American Reformed Episcopal bishop (d. 2001)

William Henry Stuart Jerdan Jr. (c. 1915 – March 29, 2001) was an American Reformed Episcopal bishop. He was the presiding bishop of the Reformed Episcopal Church (REC) from 1987 to 1990 and bishop ordinary of the church's jurisdiction in the Southeastern United States from 1960 to 1987.

==Biography==
Jerdan was born in Philadelphia and graduated from Temple University with his M.Div. In the 1943, he began a prayer group in Northeast Philadelphia that within four years became Calvary Reformed Episcopal Church.
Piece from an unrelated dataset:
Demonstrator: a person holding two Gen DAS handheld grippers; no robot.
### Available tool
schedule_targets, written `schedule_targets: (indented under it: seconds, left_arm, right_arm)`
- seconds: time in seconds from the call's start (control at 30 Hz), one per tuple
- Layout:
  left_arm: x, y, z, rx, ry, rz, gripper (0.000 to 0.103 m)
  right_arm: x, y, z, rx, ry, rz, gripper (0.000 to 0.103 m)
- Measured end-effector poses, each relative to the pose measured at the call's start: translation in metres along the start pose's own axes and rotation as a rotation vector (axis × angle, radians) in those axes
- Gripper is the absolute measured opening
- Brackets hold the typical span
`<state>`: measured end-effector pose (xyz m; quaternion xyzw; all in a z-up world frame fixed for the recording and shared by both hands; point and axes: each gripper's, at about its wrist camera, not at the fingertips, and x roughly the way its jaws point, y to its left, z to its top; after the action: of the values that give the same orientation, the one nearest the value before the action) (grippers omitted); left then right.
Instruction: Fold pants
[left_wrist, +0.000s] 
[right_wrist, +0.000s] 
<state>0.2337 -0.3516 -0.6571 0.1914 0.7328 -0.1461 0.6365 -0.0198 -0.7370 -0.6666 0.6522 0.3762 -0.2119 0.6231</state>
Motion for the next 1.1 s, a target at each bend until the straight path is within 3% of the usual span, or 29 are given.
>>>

In 1958, Jerdan was sent to Summerville, South Carolina, as field director for the REC's Missionary Jurisdiction of the South. In 1960, he was set apart as a bishop for the jurisdiction, which he served for the next 26 years. The jurisdiction formally became the Charleston, Atlanta and Charlotte Synod in 1973 and then the Diocese of the Southeast following the reorganization of the REC into dioceses in 1984.

In 1987, Jerdan was elected to a three-year term as presiding bishop. He stepped down as diocesan bishop and was succeeded by Sanco Rembert, the first African-American REC bishop, who served the predominantly black Diocese of the Southeast.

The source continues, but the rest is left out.